A cursory study of a well-organized chapter or merely passing
attention to a well-organized lecture reveals at once a distinct
difference in the emphasis on the various parts or elements of the
subject. The proportional allotment of time or space, the number of
illustrations, the number of questions asked on a given point, the
force of language--these are all means of bringing out the relative
importance of constituent topics or principles. In retrospect, a
well-organized lesson presents an appearance similar to a contour map;
each part stands out in distinctive color according to its
significance.
It is frequently argued by teachers that students of college age
should be required to distinguish the relativity of importance of the
parts of a lesson or the topics in a subject; that the instructor who
points out the changing importance of each succeeding part of a lesson
is enervating the student by doing for him what he ought to do for
himself. This is true in part, but it must be realized that the
instructor who through questions and directed discussions leads
students to formulate for themselves the relative importance of data
is not only carrying out the suggestion made in the preceding
paragraph but is also developing in his students a power they too
frequently lack.
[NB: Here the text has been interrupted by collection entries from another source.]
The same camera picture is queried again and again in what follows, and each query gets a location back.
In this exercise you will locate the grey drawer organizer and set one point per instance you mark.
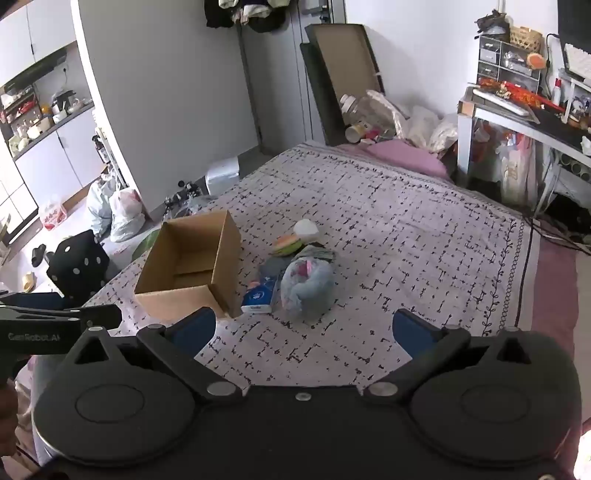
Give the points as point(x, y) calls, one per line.
point(505, 60)

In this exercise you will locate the white and red plastic bag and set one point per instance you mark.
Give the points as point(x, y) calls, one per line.
point(125, 212)

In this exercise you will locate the white keyboard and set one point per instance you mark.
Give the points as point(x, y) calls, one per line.
point(577, 60)

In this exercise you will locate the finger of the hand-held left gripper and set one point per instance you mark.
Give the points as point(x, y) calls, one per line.
point(32, 300)

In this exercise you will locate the clear plastic jar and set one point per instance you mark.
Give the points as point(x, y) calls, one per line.
point(358, 108)

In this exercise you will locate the burger plush toy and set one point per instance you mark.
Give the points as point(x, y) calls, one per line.
point(287, 244)

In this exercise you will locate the blue tissue pack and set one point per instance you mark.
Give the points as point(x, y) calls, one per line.
point(258, 297)

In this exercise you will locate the pink bed sheet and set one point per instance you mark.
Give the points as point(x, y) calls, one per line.
point(551, 286)

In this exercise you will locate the light blue cloth bundle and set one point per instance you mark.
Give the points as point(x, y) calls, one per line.
point(307, 288)

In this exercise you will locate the crumpled white plastic bags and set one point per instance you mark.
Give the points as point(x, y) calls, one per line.
point(431, 127)

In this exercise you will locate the brown cardboard box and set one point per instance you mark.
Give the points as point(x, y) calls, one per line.
point(184, 281)

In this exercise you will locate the hanging dark clothes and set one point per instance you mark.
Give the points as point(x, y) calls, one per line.
point(244, 11)

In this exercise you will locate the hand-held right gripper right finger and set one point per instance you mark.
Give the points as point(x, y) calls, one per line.
point(413, 330)

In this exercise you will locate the pink pillow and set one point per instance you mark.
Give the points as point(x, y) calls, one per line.
point(406, 154)

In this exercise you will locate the green round mat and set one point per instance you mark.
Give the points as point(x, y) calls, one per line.
point(144, 247)

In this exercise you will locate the white kitchen cabinet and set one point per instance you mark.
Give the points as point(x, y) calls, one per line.
point(41, 138)

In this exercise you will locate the white bottle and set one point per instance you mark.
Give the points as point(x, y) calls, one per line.
point(557, 92)

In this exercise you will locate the printed bag under desk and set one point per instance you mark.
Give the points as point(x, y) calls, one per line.
point(515, 168)

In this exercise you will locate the dark grey cloth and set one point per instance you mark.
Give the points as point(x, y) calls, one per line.
point(273, 267)

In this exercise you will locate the black tripod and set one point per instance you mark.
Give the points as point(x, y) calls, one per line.
point(180, 194)

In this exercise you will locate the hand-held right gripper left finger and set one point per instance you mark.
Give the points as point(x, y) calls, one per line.
point(194, 330)

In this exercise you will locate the white soft cup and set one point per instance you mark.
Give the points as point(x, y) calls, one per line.
point(307, 228)

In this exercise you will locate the black monitor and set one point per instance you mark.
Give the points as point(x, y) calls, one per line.
point(575, 18)

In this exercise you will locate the black dice cushion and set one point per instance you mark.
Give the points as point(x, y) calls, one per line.
point(78, 265)

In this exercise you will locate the large flat cardboard box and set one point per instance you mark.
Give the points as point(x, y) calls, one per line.
point(344, 60)

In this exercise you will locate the clear plastic bag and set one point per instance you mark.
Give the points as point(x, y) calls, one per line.
point(196, 205)

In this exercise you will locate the red and white snack bag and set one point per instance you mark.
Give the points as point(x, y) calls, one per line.
point(53, 216)

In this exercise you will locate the yellow slipper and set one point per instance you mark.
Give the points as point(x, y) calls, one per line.
point(27, 281)

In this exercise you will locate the white desk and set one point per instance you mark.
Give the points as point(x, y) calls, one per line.
point(508, 120)

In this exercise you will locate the paper cup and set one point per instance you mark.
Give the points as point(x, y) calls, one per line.
point(355, 133)

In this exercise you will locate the pale blue plastic bag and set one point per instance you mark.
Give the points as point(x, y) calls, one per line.
point(99, 207)

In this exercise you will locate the black slipper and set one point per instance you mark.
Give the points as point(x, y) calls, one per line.
point(38, 254)

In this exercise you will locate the white bin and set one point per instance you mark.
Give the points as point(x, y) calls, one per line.
point(224, 173)

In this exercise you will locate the wicker basket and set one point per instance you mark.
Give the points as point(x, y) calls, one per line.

Those who have studied the notes that students take
in their classes have seen how frequently facts are torn from their
moorings; how wrong principles are derived from illustrations; how a
catch-phrase becomes a basic principle; how simple truths and axioms
are distorted in the frenzy of note taking. Through questions if
possible, through emphasis on illustrations and explanations, where no
other means is available, students must be made to see that all facts
of a subject are not of the same hue, that some are faint of tint,
others in shadow, and still others in high colors. Without this
relativity of importance, facts are grouped; with it, they are
intelligently organized.
_An underlying tendency_ can be discerned in well-organized knowledge.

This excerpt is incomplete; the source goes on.